In doing so, the state is going too far, according to Kim’s letter, which was addressed to Tony Thurmond, the superintendent of public instruction.

“I would encourage them to respond to us and FAIR would take their response into account,” Kim told the Southern California Record. “I would very much like to see the legal grounds that they would have for imposing this type of a policy. We would furthermore encourage them to change this policy so that it's respectful of parents' rights under the constitution.”

The CDE is acting based on Education Code Section 200 and Assembly Bill 1266, according to media reports.

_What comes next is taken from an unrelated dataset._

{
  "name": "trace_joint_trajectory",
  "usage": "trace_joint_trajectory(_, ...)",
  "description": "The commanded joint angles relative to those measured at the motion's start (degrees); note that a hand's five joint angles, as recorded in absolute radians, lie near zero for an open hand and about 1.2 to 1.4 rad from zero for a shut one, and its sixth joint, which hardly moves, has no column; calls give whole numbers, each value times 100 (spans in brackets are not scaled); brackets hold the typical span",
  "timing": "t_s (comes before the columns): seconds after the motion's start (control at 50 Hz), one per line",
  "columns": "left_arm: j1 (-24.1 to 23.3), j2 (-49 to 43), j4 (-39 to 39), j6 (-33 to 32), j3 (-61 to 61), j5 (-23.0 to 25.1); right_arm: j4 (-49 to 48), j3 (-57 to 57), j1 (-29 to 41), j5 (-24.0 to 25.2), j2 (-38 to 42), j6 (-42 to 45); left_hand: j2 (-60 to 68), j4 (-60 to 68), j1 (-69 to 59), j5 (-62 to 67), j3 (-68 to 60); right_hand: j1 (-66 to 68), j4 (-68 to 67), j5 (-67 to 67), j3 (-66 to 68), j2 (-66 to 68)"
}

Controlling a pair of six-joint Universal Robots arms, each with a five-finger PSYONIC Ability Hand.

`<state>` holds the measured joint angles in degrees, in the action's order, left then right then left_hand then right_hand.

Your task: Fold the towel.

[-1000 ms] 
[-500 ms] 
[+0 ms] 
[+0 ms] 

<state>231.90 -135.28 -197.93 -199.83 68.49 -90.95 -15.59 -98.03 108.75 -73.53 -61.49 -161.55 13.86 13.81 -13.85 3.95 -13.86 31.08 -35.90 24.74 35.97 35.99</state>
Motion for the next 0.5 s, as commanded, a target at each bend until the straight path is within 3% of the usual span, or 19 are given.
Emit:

“A worst case scenario is where you have an adolescent who has socially transitioned at school, is not telling their parents and their parents do not know, and the child secretly obtains medications from some type of a treatment provider,” Kim said. “Taking medication that has as yet unknown long-term effects would be extremely concerning.”

Kim further accuses the CDE of depriving parents their fundamental rights under the Family Educational Rights and Privacy Act (FERPA) and the Due Process Clause of the U.S. Constitution's Fourteenth Amendment.

"If a student has a name that's different, they're telling the schools that they should move that information into unofficial records thereby placing it beyond the scope of FERPA and making parents unable to get that information, even through FERPA, which is a complete contravention to the statute because simply moving information to a different location does not automatically make it undisclosable," Kim added.